• [Work instructions]:
Go through the data below and gather each line containing "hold".

(Saved entries)
* * *
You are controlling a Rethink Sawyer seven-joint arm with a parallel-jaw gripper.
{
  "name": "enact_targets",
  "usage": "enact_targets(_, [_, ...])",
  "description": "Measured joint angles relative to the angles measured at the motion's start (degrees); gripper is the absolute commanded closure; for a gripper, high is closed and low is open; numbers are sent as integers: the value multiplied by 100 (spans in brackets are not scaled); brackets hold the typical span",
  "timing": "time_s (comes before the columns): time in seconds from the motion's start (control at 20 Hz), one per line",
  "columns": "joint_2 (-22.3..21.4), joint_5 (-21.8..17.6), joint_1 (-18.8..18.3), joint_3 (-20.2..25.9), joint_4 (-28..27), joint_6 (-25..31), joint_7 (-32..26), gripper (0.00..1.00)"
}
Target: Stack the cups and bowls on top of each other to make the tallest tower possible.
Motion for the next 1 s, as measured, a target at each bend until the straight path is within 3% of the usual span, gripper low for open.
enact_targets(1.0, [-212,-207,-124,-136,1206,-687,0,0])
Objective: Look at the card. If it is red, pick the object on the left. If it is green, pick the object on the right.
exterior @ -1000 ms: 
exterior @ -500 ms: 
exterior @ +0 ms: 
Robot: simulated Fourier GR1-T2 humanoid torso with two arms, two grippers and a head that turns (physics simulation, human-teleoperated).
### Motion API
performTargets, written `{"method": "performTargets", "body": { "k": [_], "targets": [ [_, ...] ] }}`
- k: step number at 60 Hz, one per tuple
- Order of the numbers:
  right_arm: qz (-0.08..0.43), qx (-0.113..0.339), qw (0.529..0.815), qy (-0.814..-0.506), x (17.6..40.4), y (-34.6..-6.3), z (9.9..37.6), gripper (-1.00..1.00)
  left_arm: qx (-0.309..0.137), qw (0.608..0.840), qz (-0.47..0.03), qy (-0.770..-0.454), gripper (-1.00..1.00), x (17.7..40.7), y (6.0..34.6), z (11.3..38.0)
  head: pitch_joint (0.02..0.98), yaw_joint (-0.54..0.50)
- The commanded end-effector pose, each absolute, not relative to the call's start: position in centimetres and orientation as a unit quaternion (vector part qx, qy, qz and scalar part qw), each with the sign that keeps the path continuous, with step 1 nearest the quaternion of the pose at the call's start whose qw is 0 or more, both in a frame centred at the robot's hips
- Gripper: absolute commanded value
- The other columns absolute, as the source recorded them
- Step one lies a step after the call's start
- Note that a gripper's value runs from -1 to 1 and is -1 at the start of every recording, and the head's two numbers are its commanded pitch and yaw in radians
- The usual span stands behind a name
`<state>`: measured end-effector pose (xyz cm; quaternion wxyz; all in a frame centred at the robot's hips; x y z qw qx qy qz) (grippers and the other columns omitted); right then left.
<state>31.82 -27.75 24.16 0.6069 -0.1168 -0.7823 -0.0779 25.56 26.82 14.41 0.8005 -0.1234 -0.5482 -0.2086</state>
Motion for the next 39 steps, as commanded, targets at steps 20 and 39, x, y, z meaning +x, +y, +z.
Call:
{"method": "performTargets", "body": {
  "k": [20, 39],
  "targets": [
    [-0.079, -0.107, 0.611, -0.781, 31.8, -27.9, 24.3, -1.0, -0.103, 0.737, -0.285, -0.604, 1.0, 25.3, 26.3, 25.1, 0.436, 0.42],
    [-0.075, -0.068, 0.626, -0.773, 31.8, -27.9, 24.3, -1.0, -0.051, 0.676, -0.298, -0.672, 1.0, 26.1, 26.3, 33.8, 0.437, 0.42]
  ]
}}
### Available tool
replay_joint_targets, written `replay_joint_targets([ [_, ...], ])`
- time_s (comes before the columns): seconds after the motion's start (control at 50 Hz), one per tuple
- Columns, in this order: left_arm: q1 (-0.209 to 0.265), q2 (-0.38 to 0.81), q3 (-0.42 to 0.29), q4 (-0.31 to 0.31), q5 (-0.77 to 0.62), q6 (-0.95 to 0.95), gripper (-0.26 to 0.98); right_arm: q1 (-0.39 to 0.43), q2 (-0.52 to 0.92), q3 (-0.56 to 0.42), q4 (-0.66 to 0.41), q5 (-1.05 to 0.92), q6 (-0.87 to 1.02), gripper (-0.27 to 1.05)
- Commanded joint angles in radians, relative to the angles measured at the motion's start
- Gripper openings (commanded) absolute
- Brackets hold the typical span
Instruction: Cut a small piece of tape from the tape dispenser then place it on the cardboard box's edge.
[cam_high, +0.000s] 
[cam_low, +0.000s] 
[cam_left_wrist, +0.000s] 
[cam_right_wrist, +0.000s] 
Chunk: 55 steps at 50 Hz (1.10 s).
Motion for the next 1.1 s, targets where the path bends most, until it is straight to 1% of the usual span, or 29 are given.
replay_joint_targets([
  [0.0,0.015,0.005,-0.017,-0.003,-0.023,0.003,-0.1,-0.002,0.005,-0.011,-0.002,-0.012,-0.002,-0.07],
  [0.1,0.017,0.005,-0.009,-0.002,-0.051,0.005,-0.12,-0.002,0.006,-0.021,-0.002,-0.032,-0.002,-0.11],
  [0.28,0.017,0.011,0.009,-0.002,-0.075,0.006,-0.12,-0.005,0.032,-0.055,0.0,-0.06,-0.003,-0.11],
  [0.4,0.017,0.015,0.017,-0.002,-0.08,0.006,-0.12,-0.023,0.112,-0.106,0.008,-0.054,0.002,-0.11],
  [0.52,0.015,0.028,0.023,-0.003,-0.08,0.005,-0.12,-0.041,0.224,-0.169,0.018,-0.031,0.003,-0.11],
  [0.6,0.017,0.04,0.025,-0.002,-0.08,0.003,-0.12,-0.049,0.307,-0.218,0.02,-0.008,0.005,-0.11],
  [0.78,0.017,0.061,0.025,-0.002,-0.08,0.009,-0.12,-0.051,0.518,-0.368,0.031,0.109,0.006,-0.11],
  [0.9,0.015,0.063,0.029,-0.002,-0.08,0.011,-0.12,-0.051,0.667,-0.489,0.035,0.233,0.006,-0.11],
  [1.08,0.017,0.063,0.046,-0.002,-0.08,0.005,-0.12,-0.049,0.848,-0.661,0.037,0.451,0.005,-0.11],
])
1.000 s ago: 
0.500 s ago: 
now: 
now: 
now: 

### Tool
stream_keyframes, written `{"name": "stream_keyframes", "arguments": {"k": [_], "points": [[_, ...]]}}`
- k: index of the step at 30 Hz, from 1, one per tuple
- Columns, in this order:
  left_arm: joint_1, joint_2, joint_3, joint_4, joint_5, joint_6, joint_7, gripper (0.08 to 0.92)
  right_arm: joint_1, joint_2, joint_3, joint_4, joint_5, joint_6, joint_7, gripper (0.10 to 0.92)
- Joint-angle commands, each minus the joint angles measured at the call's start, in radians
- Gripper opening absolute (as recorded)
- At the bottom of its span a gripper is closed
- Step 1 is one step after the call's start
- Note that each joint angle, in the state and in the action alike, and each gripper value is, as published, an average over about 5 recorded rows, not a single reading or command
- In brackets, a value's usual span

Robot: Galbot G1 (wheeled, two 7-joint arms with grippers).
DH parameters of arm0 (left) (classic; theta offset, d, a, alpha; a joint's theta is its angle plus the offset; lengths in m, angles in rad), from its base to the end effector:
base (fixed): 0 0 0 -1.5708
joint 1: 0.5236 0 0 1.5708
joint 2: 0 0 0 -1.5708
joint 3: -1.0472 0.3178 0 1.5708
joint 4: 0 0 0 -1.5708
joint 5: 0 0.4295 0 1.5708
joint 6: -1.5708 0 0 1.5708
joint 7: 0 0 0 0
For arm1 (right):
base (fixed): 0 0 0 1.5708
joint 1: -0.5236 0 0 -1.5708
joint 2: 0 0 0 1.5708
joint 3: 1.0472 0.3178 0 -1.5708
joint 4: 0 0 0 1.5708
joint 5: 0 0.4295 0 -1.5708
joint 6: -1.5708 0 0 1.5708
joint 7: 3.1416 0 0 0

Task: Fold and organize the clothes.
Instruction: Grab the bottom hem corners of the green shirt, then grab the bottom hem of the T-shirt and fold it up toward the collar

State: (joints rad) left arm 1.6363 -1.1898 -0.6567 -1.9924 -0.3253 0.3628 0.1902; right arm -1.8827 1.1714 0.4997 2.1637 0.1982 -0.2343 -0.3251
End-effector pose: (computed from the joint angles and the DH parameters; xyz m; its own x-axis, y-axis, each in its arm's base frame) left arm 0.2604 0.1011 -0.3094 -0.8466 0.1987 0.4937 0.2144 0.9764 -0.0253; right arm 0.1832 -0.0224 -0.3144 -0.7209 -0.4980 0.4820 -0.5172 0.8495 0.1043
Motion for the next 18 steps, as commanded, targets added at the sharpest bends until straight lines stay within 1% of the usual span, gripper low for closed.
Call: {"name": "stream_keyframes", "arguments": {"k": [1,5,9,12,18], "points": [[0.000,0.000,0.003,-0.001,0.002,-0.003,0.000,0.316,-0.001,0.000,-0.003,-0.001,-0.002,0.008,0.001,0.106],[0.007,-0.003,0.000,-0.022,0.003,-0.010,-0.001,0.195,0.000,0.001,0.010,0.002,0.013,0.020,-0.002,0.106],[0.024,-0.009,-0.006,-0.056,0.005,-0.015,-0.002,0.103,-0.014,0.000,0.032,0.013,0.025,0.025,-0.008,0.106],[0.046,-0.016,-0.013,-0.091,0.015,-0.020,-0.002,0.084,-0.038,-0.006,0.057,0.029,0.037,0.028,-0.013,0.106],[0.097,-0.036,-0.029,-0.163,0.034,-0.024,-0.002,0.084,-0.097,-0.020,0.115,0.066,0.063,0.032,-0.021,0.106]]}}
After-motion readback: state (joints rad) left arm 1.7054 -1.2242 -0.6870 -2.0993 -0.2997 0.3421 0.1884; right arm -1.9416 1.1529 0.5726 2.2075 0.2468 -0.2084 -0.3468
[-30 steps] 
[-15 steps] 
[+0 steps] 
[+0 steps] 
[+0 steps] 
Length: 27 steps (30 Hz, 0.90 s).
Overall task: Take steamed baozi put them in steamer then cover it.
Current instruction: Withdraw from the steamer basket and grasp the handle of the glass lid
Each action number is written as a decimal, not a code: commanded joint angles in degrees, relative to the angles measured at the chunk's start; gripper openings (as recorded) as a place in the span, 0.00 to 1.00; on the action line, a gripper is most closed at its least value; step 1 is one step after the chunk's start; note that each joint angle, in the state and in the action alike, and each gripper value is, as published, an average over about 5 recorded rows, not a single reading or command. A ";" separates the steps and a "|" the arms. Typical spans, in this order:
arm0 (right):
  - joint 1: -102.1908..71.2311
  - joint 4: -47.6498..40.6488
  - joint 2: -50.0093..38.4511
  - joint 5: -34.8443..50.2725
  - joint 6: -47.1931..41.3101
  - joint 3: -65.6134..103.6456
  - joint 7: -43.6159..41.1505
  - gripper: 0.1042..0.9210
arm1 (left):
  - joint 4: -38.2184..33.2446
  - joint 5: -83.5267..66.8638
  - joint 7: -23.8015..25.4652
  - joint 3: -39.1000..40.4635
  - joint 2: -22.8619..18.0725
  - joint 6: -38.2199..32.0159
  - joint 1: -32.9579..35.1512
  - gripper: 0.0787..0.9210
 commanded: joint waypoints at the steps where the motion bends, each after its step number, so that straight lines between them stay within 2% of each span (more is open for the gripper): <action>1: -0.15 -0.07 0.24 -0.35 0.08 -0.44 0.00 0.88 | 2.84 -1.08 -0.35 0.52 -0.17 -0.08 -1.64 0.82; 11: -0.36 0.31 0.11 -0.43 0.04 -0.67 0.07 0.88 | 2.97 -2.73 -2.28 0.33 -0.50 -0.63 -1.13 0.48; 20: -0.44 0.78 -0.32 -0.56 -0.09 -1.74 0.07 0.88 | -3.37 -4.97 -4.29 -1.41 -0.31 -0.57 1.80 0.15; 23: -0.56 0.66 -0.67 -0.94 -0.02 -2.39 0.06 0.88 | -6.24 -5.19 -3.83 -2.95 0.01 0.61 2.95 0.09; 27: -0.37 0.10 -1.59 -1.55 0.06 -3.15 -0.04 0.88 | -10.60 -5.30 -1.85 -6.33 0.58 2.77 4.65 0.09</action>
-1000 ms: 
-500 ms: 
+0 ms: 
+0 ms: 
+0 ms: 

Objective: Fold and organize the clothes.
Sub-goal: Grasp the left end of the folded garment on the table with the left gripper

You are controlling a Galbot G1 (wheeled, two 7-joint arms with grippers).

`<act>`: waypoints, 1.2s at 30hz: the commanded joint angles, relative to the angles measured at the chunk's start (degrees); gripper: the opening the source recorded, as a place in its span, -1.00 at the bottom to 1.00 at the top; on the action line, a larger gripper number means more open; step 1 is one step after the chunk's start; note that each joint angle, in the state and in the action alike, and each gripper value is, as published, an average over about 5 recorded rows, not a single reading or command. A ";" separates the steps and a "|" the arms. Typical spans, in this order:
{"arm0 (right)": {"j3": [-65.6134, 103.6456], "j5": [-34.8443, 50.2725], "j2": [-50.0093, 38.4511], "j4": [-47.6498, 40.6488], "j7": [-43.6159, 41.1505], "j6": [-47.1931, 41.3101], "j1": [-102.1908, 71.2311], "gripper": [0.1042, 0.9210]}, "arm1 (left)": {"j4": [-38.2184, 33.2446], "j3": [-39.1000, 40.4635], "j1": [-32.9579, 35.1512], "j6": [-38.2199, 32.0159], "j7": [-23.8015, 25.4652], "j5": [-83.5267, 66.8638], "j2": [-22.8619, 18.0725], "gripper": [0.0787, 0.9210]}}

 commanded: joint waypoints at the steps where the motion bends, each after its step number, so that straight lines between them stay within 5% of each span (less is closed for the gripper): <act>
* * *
• [Solution]:
  "description": "Measured joint angles relative to the angles measured at the motion's start (degrees); gripper is the absolute commanded closure; for a gripper, high is closed and low is open; numbers are sent as integers: the value multiplied by 100 (spans in brackets are not scaled); brackets hold the typical span",
- Brackets hold the typical span

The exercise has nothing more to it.